On this spring morning, a fog has quietly slipped in and transformed my normal view. A ghostly grayness encloses everything and the tall dark trees stand quietly in contrast. The thick otherworldly mist clouds my reality while even the birds sound muffled and far away. I hear the lonely train whistle that offers an eerie quietness, not in a bad way, but like I’m being invited into a mystery. Perhaps there’s a secret wardrobe somewhere and if I happen upon it and step in, new possibilities await . Maybe there’s a secret gate into whatever is waiting for me. Wonder invites me to explore.
This mysterious foggy morning feels a bit like faith feels sometimes. It’s like a venturing into a compelling mystery and placing my hope there. Nothing seems totally clear but the depths call to me and I must go to explore, listen, and wait. The Master designer of all this beauty has his eye on me and watches my curiosity carefully. That lovely Trinity calls with voices like the far off train whistles, touching a longing that I can’t quite understand or explain.
There’s another land, I know it. So I must go. I cannot not go.
As I was growing up, my mom and brother led me to the edge of this misty faith wood. Their wise decisions, patience, and love spoke powerfully. I stood with eyes wide open.

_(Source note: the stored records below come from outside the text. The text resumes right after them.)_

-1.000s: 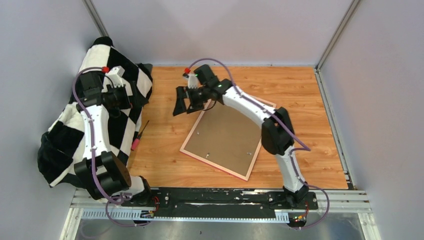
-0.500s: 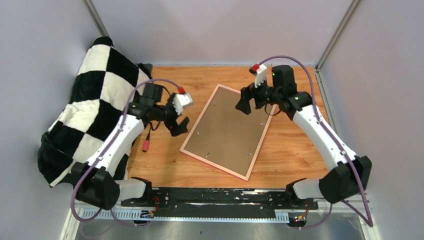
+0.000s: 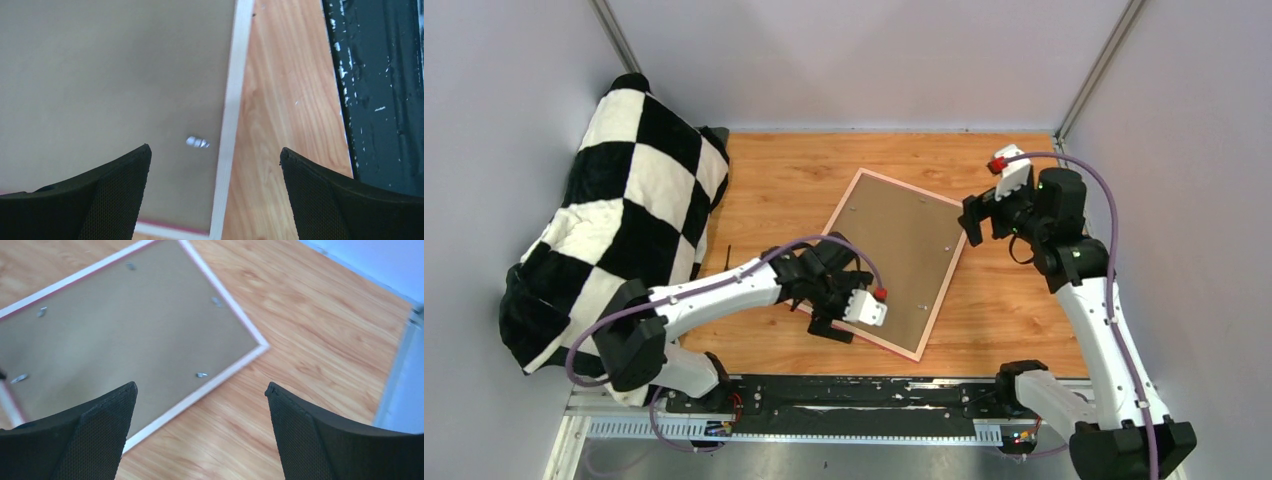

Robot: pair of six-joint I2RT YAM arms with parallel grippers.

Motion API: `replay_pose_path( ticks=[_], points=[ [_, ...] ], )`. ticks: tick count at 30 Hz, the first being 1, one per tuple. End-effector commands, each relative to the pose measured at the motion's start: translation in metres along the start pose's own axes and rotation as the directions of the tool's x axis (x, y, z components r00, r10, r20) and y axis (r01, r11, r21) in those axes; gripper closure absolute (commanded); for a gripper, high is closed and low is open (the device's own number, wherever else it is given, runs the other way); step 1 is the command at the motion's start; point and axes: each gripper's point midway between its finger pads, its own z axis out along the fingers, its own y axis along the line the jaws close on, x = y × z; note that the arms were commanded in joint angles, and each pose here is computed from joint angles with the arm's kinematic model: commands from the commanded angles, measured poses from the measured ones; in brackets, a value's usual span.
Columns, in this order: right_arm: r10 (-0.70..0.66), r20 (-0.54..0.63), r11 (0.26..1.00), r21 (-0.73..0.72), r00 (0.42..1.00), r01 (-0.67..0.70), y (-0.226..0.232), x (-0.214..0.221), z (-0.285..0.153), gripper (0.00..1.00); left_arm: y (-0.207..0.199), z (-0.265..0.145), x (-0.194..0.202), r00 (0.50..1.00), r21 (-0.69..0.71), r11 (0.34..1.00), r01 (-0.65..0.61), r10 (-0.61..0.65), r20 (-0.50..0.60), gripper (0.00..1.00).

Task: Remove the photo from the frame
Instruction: Turn over the photo frame at the center of the board.

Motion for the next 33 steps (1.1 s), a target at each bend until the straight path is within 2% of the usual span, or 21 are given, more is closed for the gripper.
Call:
replay_pose_path(
  ticks=[1, 5, 11, 20, 23, 27, 31, 33],
  points=[
    [0.057, -0.013, 0.985, 0.164, 0.998, -0.054, -0.044, 0.013, -0.018, 0.00, -0.007, 0.042, 0.010, 0.993, -0.002, 0.999, -0.050, 0.049, -0.108, 0.00],
    [0.123, -0.006, 0.969, 0.219, 0.992, -0.118, -0.065, 0.021, -0.026, 0.00, -0.009, 0.069, 0.014, 0.989, -0.004, 1.000, -0.017, 0.017, -0.145, 0.02],
    [0.141, -0.004, 0.967, 0.217, 0.990, -0.137, -0.067, 0.024, -0.027, 0.00, -0.018, 0.081, 0.011, 0.990, 0.025, 1.000, -0.008, 0.011, -0.138, 0.14],
    [0.134, 0.009, 0.961, 0.242, 0.991, -0.132, -0.071, 0.020, -0.032, 0.00, -0.038, 0.093, 0.024, 0.988, 0.086, 0.996, 0.019, -0.005, -0.157, 0.40],
    [0.134, 0.012, 0.961, 0.243, 0.991, -0.133, -0.072, 0.019, -0.032, 0.00, -0.039, 0.094, 0.025, 0.986, 0.088, 0.996, 0.016, -0.001, -0.166, 0.53],
    [0.132, 0.018, 0.960, 0.248, 0.991, -0.133, -0.073, 0.017, -0.034, 0.00, -0.041, 0.098, 0.028, 0.979, 0.103, 0.994, 0.034, -0.012, -0.202, 0.63],
    [0.127, 0.026, 0.960, 0.248, 0.992, -0.130, -0.073, 0.014, -0.035, 0.00, -0.047, 0.099, 0.029, 0.976, 0.137, 0.990, 0.037, -0.006, -0.219, 0.64],
    [0.124, 0.027, 0.960, 0.251, 0.992, -0.127, -0.073, 0.013, -0.036, 0.00, -0.052, 0.098, 0.028, 0.976, 0.156, 0.987, 0.027, 0.008, -0.216, 0.57]
  ],
)
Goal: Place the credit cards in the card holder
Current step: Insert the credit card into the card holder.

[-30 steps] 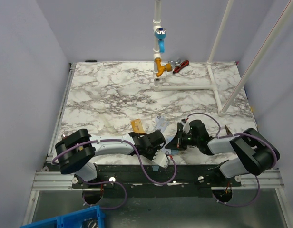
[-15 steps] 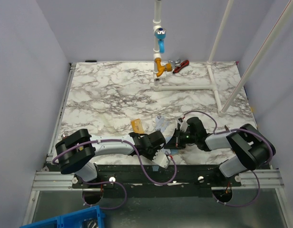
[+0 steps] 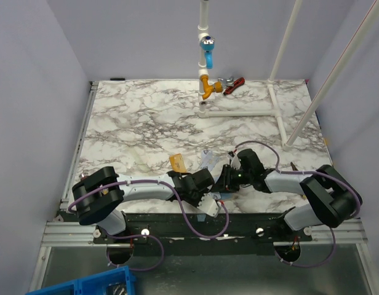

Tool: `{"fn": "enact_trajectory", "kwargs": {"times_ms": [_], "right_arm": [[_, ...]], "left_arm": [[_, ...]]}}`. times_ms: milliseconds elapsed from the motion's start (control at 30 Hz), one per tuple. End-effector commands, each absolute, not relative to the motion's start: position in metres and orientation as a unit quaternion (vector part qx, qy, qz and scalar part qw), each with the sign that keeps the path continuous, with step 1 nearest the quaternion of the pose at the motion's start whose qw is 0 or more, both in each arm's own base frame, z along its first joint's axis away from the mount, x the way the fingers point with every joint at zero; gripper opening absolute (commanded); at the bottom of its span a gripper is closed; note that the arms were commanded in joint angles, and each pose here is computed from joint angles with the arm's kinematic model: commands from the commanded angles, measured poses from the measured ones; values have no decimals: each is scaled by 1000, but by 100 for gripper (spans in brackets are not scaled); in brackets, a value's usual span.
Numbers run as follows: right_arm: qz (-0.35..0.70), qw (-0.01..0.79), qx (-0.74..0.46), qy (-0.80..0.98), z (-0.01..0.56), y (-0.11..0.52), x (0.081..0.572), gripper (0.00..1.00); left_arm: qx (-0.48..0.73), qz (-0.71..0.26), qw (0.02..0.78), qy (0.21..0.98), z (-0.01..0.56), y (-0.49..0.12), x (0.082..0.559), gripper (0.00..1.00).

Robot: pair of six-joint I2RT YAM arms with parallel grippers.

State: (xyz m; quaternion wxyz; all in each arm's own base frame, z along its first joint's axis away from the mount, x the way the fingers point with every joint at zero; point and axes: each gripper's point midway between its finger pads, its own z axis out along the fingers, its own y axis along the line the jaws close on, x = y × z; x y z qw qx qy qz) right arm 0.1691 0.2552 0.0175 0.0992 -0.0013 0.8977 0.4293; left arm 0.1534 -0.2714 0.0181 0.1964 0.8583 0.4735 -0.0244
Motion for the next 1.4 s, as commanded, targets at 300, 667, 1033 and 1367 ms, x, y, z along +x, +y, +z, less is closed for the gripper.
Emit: {"fn": "enact_trajectory", "kwargs": {"times_ms": [300,667,1033,1367], "right_arm": [[285,112,24,952,9,210,166,58],[306,112,3,945,22,254,158,56],[289,132,2,948,41,254,168,57],[237,137,7,962,34,237,176,41]], "left_arm": [[852,-15,195,485,15,-267,160,0],[845,-21,222,487,24,-283,166,0],[848,-17,221,482,18,-277,165,0],[843,-14,223,489,20,-274,165,0]]}}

Standing during the service at our church, I found myself with the others, reciting the creed. “ I believe in God the Father Almighty…” and then secretly whispering, “I hope I believe.”
While praying, “Our Father, who art in heaven,” I often thought, “I hope you are my Father.”
My mother’s faith was radiant. Her prayers expressed a deeply humble yet powerful witness of her faith and belief that God was with her. Drawn to that inner knowing, I wanted to be just like her and to have such a solid faith.
But even at the end of my confirmation years, I was asked, “Do you believe in Jesus as your Savior? Have you invited him into your heart?” I said yes. But I hadn’t, really. I didn’t want them to know.
I followed my brother everywhere, enthralled and compelled, wanting to fit in. And for a while, that was enough. Until it wasn’t. Slowly, as I was able, I said yes, I want this. Yes, I believe this. Perhaps, like Lucy, in The Lion, The Witch, and The Wardrobe by CS Lewis, at some point I stepped through what I could see and into the land of faith, finding a life I couldn’t have known existed. But there I was, a believer in a place of wonder. A place where hard things sometimes happen, where questions abound and are encouraged, where the deeper lessons become beloved life forces, and where hope infuses an unexplainable trust. It’s a place where a powerful beautiful Lion reigns, the One who shows up, leading, protecting, loving, and I’m sure, smiling at my sweet innocent attempts to figure it all out.
There were lies too. The ones I tried to cover up. The ones I came to believe about myself and about others. There were many years (too many) where I learned to recognize and give up those oh-so-comfortable lies. Those were the hardest paths in the forest. I still harbor them at times, giving them a voice, when I know they are as powerful as the White Witch. But I also know they can be toppled by remembering that God said, “ You are my beloved.” How they found their way into this land of faith I do not know. But I do battle against them with my good friend, Jesus, and my amazing Father God.
What about you? Has the fog cleared and the misty mystery parted? Has the gift of faith found its way to you? Are you going after that mysterious hope-filled life? What pulls you to continue? Has that fog parted and the brilliant light of belief left you squinting but searching for more?
The journey is long. The way is not always clear. But faith insists that I believe anyway because God, the great I AM, has promised that he’ll always be with me and so - I’m all in. Even when the pathway seems unclear and the compelling song seems so far away, and so unlike the tune everyone else is singing. Even when I complain about rocks on the path, there’s a hand holding mine as I make my way. I’m not alone and I’m not lost.
If you journal, may I suggest that you ponder these questions with a pen in your hand?
How has God brought you to search for him?
At what times did you find him holding your hand, leading, comforting, and encouraging you?
What deep longing do you hold in matters of faith?